▶ [PROBLEM DESCRIPTION]:
Reproduce the entries shown below only from the line with "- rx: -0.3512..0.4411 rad" down to the line with "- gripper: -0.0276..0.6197", keeping both end lines and copying each one exactly.

Records from a data collection

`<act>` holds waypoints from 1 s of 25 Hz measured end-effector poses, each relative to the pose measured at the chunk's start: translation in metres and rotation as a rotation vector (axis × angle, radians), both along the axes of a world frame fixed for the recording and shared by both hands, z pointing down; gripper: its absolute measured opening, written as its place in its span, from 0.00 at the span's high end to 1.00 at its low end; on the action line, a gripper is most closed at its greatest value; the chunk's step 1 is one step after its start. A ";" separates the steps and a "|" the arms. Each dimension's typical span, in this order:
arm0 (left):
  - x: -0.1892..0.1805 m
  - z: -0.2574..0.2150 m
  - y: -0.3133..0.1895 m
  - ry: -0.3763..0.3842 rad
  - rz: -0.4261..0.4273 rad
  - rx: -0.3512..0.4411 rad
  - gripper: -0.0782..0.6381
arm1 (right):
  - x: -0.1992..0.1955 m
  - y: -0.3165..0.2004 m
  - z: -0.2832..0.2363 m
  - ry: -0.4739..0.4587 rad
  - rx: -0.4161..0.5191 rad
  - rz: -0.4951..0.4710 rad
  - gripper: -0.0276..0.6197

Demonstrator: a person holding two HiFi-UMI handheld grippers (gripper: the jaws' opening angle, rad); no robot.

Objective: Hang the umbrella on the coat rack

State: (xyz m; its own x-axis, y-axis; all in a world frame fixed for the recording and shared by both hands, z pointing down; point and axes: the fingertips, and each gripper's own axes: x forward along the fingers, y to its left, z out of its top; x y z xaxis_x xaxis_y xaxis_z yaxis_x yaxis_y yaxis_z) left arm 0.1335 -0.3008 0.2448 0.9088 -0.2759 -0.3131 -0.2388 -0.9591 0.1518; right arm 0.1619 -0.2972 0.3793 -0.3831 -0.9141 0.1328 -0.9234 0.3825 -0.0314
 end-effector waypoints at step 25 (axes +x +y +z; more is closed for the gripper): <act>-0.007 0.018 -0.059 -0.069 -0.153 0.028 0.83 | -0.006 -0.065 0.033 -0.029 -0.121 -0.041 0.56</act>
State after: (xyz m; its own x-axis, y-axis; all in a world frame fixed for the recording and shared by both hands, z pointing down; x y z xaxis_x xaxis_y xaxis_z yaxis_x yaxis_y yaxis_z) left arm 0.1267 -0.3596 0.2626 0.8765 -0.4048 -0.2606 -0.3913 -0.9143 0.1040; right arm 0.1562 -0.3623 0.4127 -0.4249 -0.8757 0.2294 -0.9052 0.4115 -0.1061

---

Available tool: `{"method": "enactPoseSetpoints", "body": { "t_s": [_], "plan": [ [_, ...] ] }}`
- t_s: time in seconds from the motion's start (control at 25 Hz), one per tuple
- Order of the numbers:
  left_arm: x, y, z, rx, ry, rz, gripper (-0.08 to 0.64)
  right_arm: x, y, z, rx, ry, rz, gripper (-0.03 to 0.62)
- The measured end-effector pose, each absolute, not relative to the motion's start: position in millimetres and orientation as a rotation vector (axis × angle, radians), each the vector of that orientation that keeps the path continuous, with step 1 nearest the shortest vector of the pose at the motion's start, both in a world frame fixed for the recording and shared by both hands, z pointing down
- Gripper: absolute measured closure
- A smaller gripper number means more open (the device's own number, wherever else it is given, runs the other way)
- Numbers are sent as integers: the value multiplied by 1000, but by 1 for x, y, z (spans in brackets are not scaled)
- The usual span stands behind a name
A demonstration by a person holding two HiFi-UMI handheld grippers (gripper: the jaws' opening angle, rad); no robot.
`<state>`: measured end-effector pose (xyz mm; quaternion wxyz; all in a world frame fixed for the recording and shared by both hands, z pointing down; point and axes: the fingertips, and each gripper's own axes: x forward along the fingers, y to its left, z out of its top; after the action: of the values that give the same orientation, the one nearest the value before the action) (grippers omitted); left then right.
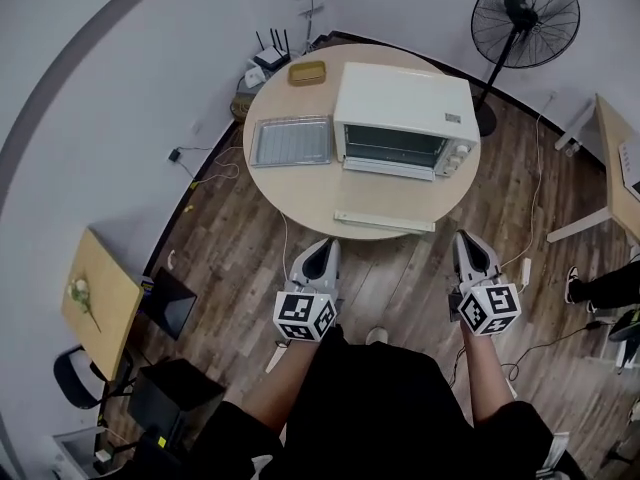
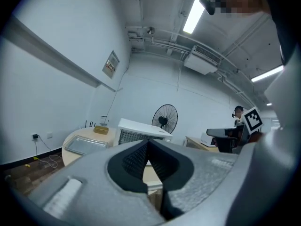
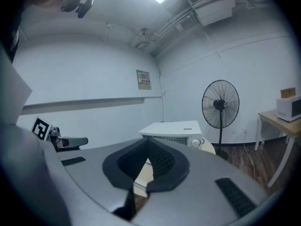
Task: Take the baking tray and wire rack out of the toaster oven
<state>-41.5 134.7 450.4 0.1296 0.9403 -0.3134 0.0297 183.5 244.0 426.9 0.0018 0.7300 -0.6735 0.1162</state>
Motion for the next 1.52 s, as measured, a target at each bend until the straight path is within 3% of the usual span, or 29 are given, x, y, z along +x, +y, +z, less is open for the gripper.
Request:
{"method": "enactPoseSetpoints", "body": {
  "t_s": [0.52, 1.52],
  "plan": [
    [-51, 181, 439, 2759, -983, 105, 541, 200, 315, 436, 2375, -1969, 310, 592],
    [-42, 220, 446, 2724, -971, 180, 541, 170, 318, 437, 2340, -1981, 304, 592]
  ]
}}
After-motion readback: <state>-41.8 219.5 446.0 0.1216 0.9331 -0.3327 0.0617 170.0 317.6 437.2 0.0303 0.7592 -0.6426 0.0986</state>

▶ [SOLUTION TO THIS TASK]:
  - rx: -0.3512..0.4411 rad
  - gripper: -0.0782..0.6381
arm1 (right):
  - x: -0.1992..0.1955 m
  - y: -0.3165..0.2004 m
  - z: -0.2832..0.2363 m
  - ry: -0.4739..0.4587 rad
  - rx: -0.4161..0.5191 rad
  - rz: -0.4951..0.4710 rad
  - gripper: -0.0276..0.6197

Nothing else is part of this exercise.